We must love Christ above everything else. I will admit that the times when I have been at my coldest, it has been much easier to bury myself in Church history books, translations of bits of Coptic or Syriac arcana, etc. than to pray. It is as Abba Amun, the disciple of Abba Anthony, put it (paraphrasing because I sadly lost my little booklet of his writings in a move about a year and a half ago):
when you see your heart in deep slumber, weighed down by many sins, arise and interrogate it so that it may become fiery again. No attachment to any aspect of Church, no matter how edifying to the intellect or the fleshly senses, will keep a person there if they do not have love and wise fear of Christ our God, and His good Father, and the Holy Spirit, the Lord and life-giver. Lord have mercy.

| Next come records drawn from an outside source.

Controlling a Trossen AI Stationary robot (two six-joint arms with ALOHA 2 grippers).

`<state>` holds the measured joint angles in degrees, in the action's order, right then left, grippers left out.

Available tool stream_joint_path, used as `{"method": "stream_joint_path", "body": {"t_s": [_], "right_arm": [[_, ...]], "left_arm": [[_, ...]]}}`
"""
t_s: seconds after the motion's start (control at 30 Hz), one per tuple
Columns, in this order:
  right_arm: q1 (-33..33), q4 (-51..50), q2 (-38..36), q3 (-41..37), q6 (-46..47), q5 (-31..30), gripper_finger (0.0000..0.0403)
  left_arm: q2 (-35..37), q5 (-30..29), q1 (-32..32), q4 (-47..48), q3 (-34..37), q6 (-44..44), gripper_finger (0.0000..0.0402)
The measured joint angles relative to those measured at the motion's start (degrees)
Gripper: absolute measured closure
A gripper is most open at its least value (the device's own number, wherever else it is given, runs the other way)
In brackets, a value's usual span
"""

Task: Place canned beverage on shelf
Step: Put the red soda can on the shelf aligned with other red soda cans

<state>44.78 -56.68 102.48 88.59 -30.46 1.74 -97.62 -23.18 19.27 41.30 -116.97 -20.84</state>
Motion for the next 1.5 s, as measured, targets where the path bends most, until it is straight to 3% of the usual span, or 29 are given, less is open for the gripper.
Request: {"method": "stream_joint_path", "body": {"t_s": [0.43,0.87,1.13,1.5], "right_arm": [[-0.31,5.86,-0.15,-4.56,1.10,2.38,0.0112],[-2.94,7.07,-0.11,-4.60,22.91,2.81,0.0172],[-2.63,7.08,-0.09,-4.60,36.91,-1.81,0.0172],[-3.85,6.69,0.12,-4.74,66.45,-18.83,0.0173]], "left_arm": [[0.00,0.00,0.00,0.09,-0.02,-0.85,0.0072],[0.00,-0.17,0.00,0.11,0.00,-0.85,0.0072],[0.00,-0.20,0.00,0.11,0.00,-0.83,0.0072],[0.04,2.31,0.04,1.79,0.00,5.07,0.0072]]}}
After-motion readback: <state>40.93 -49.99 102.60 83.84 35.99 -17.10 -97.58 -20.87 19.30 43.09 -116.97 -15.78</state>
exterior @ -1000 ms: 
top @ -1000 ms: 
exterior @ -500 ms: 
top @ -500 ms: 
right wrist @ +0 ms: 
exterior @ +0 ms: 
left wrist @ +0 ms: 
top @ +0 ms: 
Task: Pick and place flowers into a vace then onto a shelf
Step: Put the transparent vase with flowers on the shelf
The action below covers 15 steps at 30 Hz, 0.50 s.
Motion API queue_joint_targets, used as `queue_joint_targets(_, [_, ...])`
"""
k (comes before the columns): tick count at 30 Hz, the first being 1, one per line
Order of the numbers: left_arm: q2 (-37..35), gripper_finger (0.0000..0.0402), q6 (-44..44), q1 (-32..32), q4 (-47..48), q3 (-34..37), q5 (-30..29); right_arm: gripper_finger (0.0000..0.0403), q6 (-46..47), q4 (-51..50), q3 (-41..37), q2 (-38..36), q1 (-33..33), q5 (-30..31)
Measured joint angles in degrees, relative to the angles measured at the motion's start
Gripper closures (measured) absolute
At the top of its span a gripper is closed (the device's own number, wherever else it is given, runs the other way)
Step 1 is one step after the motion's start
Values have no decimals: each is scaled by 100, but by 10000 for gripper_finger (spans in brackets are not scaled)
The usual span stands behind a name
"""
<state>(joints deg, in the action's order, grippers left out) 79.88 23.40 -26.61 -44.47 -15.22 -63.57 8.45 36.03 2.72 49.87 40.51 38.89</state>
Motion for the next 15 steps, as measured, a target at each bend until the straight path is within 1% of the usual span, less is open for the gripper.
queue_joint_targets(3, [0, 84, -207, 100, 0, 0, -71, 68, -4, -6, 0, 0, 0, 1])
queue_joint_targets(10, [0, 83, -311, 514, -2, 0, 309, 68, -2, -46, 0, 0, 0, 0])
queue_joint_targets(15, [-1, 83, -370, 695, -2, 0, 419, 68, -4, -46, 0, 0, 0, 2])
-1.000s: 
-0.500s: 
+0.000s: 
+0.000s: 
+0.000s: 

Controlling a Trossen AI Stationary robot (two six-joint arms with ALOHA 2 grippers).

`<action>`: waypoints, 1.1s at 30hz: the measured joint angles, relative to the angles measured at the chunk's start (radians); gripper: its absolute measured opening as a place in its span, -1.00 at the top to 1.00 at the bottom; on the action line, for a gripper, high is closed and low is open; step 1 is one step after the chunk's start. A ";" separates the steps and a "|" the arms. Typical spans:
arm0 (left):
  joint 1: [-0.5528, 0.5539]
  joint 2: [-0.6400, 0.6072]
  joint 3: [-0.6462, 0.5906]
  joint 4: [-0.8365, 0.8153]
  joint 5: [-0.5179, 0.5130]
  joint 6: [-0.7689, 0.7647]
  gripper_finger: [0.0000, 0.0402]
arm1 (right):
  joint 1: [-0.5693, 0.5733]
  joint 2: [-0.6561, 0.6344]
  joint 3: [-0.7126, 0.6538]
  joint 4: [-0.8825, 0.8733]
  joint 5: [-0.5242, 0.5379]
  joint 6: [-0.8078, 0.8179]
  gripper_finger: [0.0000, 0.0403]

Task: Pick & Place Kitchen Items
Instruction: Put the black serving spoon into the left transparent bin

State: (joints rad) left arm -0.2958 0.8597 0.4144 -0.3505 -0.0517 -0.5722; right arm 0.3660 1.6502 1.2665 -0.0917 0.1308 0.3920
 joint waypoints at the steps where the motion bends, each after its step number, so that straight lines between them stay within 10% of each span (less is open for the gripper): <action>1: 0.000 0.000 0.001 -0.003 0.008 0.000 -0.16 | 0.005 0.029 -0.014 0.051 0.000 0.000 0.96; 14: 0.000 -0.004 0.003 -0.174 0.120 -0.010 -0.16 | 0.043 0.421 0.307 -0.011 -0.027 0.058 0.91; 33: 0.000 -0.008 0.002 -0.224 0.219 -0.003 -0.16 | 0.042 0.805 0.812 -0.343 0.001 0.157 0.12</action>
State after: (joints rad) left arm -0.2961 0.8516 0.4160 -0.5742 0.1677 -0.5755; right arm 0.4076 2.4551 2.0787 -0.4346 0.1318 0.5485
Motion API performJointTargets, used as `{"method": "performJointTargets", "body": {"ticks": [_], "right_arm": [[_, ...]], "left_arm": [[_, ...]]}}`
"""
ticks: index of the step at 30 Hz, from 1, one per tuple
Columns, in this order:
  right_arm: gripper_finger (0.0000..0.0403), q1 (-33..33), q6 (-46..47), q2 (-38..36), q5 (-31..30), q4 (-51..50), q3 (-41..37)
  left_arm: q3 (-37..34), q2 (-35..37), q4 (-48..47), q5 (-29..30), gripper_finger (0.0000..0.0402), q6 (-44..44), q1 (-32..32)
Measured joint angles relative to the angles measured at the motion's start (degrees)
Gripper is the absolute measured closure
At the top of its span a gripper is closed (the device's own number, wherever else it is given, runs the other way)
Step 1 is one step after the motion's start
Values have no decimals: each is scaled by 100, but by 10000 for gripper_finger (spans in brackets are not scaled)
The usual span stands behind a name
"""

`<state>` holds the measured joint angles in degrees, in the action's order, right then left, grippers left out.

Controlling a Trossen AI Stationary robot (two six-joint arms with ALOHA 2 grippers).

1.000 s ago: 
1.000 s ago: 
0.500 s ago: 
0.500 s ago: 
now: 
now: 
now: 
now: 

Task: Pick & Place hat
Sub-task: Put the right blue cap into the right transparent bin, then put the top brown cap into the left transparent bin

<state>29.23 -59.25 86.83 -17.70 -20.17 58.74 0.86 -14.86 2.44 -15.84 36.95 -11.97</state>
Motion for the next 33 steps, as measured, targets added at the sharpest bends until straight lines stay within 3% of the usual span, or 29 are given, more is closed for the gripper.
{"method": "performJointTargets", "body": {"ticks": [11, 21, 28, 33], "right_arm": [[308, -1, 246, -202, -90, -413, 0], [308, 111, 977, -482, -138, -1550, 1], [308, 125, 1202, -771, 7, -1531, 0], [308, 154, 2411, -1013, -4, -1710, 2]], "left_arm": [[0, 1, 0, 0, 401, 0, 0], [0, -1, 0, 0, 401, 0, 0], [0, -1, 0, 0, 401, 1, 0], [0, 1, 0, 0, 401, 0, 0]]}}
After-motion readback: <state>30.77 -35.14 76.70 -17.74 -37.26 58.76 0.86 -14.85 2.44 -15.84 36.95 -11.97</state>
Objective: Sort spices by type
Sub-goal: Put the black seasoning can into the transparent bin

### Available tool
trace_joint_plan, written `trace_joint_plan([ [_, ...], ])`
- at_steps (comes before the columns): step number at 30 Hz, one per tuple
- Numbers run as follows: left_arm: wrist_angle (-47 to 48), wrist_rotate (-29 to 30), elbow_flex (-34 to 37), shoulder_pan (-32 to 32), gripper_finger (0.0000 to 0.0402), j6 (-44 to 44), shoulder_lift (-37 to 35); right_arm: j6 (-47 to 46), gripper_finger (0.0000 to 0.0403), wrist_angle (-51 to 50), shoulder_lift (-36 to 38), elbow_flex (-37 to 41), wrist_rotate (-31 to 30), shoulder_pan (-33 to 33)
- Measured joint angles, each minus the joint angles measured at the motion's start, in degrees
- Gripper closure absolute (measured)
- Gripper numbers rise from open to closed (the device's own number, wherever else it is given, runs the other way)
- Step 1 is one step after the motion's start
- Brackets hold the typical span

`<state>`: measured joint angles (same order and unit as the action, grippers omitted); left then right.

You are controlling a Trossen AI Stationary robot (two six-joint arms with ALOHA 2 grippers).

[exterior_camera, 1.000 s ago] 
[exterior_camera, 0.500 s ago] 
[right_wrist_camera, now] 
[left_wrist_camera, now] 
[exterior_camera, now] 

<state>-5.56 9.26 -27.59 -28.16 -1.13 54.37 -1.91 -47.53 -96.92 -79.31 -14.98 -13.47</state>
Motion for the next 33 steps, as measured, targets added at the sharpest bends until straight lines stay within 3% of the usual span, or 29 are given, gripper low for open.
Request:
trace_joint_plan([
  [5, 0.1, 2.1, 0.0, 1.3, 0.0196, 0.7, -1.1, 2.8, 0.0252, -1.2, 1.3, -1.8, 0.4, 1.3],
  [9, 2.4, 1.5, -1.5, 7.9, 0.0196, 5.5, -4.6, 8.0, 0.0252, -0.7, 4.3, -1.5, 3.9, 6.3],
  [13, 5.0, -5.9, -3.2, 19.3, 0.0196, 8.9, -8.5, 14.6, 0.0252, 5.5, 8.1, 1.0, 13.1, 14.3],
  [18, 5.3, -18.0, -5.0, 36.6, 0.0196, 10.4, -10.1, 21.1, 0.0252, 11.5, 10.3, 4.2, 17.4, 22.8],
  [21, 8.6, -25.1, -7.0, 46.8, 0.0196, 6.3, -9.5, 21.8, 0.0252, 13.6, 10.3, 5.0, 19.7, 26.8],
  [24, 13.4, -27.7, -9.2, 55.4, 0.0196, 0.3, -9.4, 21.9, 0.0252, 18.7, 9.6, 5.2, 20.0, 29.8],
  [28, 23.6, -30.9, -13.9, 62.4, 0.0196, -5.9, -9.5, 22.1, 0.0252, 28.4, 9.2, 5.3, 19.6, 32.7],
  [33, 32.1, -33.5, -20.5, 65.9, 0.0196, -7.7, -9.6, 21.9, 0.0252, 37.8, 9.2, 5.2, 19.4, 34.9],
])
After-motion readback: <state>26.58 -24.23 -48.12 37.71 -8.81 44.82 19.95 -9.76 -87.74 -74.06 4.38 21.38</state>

As for me, I can't say anything better than the Kievan emissaries said as quoted earlier, or what Fr. Matt posted. I honestly couldn't have imagined I'd be where I am now if I was not convinced that God is among us in the Coptic Orthodox Church. I know that's at variance with the official EO view re: the schism, so please don't take that as promotion here. I'm just saying that before I went to my first Coptic Orthodox liturgy, I'd never met or even spoken to an Egyptian person. I had no ties culturally or ethnically to anything Egyptian-related (still don't), and really no business trying another 'Eastern' church and expecting it to be anything different than the ones I had already experienced in my effort to either maintain my flagging Catholicism or just find some place to be. But it was quite different. But that's also not what did it. Plenty of things are different without having the effect of convincing a person to dedicate their life and their death to them.
Luckily for me, when I showed up I didn't find recreations of the pyramids and the sphinx or whatever (
after liturgy, there was some weird food and people yelling about stuff over it, but eh...you're gonna get that anywhere).
Instead I found an entirely other world
in this world, the real uniting of the heavens and the earth in the communion of the Body and the Blood of the One Who is Himself that union of perfect divinity and perfect humanity. It didn't just 'look nice' or 'sound exotic' or any of that stuff (in fact, a very real case could be made that it is significantly less pleasing to the ear than more familiar chant, less relatable to the eye than Byzantine icons, etc.), as though that in itself would be enough to stick around for when you start to notice how reedy the tones are, and the exotic becomes everyday with repeated exposure. It is the presence of God that permeates every gesture, every word, every prayer that reminds me why I am where I am. "The fullness of Him Who fills all in all."